**TASK DETAILS**
Give the lines again word for word, beginning with the one containing "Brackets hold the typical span" and ending with the last line of the material below.

**RECORDED INFORMATION**
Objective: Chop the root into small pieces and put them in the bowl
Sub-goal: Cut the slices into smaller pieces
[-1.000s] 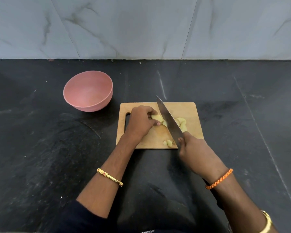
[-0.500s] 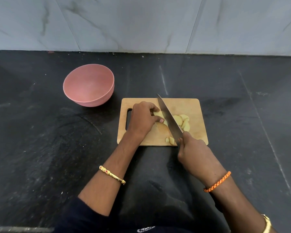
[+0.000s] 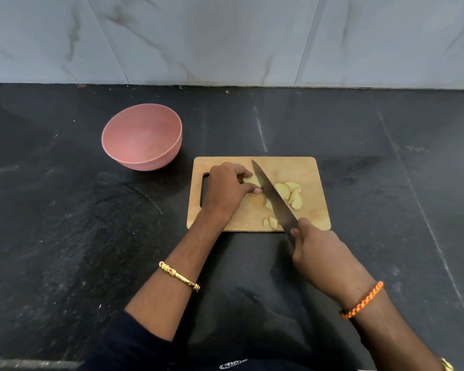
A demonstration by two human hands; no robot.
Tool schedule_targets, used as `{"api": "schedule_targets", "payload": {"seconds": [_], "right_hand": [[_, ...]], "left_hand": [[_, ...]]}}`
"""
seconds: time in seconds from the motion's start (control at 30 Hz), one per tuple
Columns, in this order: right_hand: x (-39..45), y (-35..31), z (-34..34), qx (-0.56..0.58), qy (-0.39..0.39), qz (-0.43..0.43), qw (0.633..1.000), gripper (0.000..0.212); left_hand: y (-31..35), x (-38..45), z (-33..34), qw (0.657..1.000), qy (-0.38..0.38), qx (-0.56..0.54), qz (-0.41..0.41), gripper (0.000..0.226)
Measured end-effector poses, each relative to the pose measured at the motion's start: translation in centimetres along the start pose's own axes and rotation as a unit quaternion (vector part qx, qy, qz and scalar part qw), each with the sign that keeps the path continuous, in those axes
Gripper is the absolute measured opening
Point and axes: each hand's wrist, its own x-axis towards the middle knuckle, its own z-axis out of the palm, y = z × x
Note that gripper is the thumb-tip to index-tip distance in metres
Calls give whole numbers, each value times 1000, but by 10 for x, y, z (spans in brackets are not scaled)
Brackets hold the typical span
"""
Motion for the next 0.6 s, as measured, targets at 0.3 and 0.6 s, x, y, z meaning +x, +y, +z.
{"api": "schedule_targets", "payload": {"seconds": [0.3, 0.6], "right_hand": [[14, -8, 2, 21, 32, -19, 999, 15], [13, -13, 17, -18, 34, -12, 999, 7]], "left_hand": [[-1, -5, -3, 1000, -13, -23, 5, 66], [-5, 1, -1, 1000, -2, 12, 12, 76]]}}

**ANSWER**
Brackets hold the typical span
"""
Motion for the next 0.6 s, as measured, targets at 0.3 and 0.6 s, x, y, z meaning +x, +y, +z.
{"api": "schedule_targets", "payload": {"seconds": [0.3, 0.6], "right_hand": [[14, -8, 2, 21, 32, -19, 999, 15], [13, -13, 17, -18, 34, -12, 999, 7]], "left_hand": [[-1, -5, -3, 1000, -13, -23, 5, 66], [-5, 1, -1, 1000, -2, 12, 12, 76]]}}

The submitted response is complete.